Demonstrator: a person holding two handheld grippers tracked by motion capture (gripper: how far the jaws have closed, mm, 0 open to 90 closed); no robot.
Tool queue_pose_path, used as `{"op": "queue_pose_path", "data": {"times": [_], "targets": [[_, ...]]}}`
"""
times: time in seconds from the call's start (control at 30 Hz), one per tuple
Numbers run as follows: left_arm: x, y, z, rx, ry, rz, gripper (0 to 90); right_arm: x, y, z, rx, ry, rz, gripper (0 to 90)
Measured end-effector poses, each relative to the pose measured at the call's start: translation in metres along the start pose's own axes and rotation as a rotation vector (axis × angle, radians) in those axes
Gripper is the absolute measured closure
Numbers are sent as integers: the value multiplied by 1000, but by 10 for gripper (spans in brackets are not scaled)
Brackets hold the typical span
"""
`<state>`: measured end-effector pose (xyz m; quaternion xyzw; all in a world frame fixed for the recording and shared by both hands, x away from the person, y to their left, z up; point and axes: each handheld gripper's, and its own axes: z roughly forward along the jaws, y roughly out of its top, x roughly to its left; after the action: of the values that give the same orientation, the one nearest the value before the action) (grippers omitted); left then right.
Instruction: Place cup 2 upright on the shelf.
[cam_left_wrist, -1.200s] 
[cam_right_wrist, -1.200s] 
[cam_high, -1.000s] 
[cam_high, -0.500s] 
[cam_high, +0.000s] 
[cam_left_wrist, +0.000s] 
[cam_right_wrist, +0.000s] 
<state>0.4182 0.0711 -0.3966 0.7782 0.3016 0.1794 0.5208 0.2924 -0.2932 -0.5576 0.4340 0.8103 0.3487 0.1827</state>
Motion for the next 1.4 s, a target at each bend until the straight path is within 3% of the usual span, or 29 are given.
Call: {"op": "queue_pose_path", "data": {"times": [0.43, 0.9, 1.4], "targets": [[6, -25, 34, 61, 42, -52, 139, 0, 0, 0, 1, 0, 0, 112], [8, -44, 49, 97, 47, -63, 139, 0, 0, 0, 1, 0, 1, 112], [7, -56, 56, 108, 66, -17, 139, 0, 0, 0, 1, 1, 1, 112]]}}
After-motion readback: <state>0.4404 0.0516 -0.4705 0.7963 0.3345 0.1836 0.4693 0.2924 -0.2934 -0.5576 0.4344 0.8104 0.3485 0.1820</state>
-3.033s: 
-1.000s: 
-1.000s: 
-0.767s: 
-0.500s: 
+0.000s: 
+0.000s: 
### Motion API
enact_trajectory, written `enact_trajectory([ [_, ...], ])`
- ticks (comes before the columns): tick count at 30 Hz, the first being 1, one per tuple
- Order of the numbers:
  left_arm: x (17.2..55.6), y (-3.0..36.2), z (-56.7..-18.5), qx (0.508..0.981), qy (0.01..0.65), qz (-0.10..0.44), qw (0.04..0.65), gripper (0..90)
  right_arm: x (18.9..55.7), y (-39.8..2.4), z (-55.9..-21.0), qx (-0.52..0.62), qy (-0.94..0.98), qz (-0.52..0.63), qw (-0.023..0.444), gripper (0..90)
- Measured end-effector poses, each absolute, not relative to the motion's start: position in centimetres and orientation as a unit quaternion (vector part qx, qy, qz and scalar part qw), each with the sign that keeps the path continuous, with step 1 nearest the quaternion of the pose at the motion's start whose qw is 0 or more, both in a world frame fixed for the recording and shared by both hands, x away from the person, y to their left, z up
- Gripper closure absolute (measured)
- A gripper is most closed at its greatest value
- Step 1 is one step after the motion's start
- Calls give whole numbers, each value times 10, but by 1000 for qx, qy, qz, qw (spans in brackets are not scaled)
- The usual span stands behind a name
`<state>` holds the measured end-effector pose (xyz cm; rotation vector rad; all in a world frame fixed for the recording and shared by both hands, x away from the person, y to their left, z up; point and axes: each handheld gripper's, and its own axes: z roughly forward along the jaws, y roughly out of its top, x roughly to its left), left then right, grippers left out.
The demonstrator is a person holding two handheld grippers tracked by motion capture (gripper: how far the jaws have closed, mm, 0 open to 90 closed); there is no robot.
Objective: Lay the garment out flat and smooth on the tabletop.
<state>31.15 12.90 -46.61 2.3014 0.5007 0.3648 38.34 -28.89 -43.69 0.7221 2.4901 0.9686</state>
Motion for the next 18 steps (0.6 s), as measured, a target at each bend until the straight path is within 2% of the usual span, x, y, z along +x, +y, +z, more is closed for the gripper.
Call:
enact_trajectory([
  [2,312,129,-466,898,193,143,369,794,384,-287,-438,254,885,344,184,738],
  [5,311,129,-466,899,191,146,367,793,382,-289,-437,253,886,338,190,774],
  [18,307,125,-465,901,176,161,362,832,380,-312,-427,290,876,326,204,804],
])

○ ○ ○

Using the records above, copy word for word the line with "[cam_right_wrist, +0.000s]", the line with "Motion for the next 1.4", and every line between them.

[Answer to this exercise]
[cam_right_wrist, +0.000s] 
<state>0.4182 0.0711 -0.3966 0.7782 0.3016 0.1794 0.5208 0.2924 -0.2932 -0.5576 0.4340 0.8103 0.3487 0.1827</state>
Motion for the next 1.4 s, a target at each bend until the straight path is within 3% of the usual span, or 29 are given.

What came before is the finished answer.